--- What you should do ---
The required copy runs from the first line of the material through the line containing "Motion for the", exactly as written and without pictures.

--- Collected data ---
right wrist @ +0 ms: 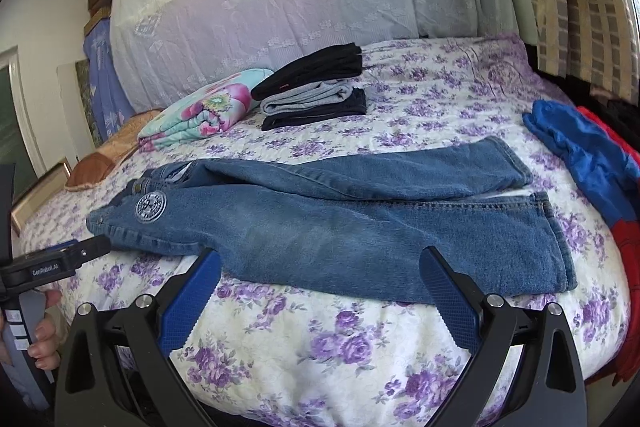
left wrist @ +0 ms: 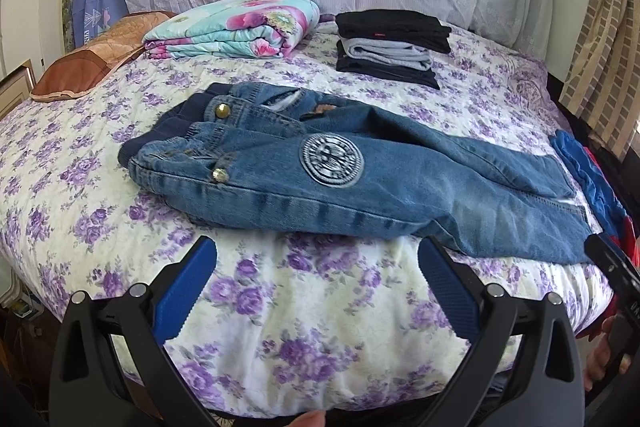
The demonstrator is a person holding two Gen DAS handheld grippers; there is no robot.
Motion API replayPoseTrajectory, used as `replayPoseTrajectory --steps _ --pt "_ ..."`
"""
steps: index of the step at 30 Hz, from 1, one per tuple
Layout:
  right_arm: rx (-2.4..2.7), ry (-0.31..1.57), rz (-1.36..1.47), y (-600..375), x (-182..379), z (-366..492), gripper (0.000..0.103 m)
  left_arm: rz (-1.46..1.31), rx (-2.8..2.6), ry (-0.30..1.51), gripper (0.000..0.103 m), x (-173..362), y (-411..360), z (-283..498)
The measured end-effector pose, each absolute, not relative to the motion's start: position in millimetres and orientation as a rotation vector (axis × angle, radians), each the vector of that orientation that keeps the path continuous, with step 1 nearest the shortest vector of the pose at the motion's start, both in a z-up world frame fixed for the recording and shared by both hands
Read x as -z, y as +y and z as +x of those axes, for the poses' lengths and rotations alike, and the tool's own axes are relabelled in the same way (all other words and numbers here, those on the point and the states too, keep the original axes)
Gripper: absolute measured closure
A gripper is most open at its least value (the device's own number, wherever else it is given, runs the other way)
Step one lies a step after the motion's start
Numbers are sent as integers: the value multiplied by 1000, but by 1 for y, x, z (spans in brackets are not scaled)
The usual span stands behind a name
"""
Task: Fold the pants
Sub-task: 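Grasp the jeans waistband with the left tool while the right tool grasps a leg hem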
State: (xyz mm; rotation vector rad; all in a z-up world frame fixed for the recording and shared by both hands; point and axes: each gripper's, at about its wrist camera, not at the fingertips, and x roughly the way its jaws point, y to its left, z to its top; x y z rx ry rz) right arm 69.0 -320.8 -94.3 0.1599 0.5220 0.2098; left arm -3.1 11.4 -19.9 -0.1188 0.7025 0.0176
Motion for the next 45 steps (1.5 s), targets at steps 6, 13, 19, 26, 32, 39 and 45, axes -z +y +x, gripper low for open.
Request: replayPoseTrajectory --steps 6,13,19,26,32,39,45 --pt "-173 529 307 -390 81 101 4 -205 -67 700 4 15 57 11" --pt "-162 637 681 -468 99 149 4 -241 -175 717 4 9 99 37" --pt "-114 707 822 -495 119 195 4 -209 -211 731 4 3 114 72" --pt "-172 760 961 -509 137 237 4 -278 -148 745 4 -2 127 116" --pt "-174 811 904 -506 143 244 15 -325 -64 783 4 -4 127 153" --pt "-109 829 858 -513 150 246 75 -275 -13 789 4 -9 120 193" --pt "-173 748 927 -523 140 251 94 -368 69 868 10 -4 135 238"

--- Response to this task ---
right wrist @ +0 ms: 
left wrist @ +0 ms: 
The demonstrator is a person holding two Gen DAS handheld grippers; there is no robot.
Motion API replayPoseTrajectory, used as `replayPoseTrajectory --steps _ --pt "_ ..."`
"""
steps: index of the step at 30 Hz, from 1, one per tuple
Layout:
  right_arm: rx (-2.4..2.7), ry (-0.31..1.57), rz (-1.36..1.47), y (-600..375), x (-182..379), z (-366..492), gripper (0.000..0.103 m)
  left_arm: rz (-1.46..1.31), rx (-2.8..2.6), ry (-0.30..1.51), gripper (0.000..0.103 m), x (-173..362), y (-411..360), z (-283..498)
The measured end-effector pose, each absolute, not relative to the motion's start: position in millimetres and orientation as a rotation vector (axis × angle, radians), each the vector of that orientation that keeps the path continuous, with step 1 nearest the shortest vector of the pose at the motion's start, both in a z-up world frame fixed for the recording and shared by both hands
Read x as -z, y as +y and z as +x of those axes, for the poses' lengths and rotations alike, and the tool's own axes are relabelled in the same way (all other words and numbers here, those on the point and the states too, keep the original axes)
Gripper: absolute measured closure
A gripper is most open at its least value (the device's own number, wherever else it is given, runs the other way)
Step one lies a step after the motion's start
Numbers are sent as integers: the value multiplied by 1000, but by 1 for y, x, z (spans in brackets are not scaled)
The usual span stands behind a name
"""
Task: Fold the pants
Sub-task: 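Grasp the jeans waistband with the left tool while the right tool grasps a leg hem
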State: (xyz mm; rotation vector rad; all in a z-up world frame fixed for the recording and shared by both hands; point and axes: each gripper's, at about its wrist camera, not at the fingertips, and x roughly the way its jaws point, y to its left, z to its top; x y z rx ry rz) right arm 69.0 -320.8 -94.3 0.1599 0.5220 0.2098; left arm -3.1 11.4 -19.9 -0.1188 0.7025 0.0176
Motion for the next 45 steps (1.5 s), targets at steps 6, 13, 19, 26, 32, 39 and 45, axes -z +y +x, gripper low for open.

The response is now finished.